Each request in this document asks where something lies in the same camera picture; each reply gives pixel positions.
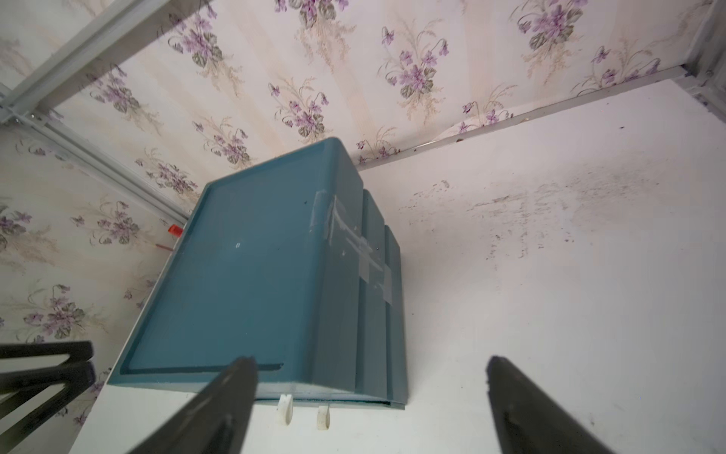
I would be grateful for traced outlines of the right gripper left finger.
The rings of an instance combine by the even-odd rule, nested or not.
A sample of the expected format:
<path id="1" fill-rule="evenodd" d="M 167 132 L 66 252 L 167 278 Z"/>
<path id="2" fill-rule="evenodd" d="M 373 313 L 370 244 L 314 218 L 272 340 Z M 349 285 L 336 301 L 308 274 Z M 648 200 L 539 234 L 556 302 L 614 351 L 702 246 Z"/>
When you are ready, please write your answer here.
<path id="1" fill-rule="evenodd" d="M 132 452 L 242 452 L 257 385 L 255 359 L 236 359 Z"/>

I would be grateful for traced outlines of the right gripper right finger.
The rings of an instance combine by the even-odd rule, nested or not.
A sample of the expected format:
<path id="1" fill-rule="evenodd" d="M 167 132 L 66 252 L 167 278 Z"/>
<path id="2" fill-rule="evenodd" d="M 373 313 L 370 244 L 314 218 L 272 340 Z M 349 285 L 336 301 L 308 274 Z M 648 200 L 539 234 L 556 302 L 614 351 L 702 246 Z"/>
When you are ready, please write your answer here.
<path id="1" fill-rule="evenodd" d="M 610 453 L 592 433 L 511 361 L 487 365 L 489 401 L 504 453 Z"/>

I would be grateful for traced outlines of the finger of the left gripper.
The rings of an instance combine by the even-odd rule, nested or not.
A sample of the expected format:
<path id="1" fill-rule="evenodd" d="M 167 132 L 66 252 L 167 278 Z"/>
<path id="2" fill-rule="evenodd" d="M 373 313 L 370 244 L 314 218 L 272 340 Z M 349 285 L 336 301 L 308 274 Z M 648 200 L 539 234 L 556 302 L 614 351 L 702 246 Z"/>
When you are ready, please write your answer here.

# ABOUT THIS EXERCISE
Your copy of the records must be exact and must contain no pictures.

# ANSWER TO THIS TASK
Each request in this document asks where something lies in the same camera picture; each reply gives pixel positions.
I would be grateful for traced outlines of the right gripper left finger.
The rings of an instance combine by the even-odd rule, nested or not.
A sample of the expected format:
<path id="1" fill-rule="evenodd" d="M 167 132 L 66 252 L 167 278 Z"/>
<path id="2" fill-rule="evenodd" d="M 373 313 L 370 244 L 314 218 L 272 340 Z M 349 285 L 336 301 L 308 274 Z M 648 200 L 539 234 L 556 302 L 614 351 L 702 246 Z"/>
When you are ready, please write your answer here.
<path id="1" fill-rule="evenodd" d="M 132 452 L 242 452 L 257 385 L 255 359 L 236 359 Z"/>

I would be grateful for traced outlines of the right gripper right finger.
The rings of an instance combine by the even-odd rule, nested or not.
A sample of the expected format:
<path id="1" fill-rule="evenodd" d="M 167 132 L 66 252 L 167 278 Z"/>
<path id="2" fill-rule="evenodd" d="M 373 313 L 370 244 L 314 218 L 272 340 Z M 349 285 L 336 301 L 308 274 Z M 648 200 L 539 234 L 556 302 L 614 351 L 702 246 Z"/>
When you are ready, please write your answer here.
<path id="1" fill-rule="evenodd" d="M 610 453 L 592 433 L 511 361 L 487 365 L 489 401 L 504 453 Z"/>

I would be grateful for traced outlines of the finger of the left gripper.
The rings of an instance combine by the even-odd rule, nested or not.
A sample of the expected format:
<path id="1" fill-rule="evenodd" d="M 167 132 L 66 252 L 167 278 Z"/>
<path id="2" fill-rule="evenodd" d="M 373 313 L 370 244 L 314 218 L 272 340 Z M 349 285 L 336 301 L 308 274 Z M 648 200 L 539 234 L 556 302 L 614 351 L 702 246 Z"/>
When you are ready, please write your answer here.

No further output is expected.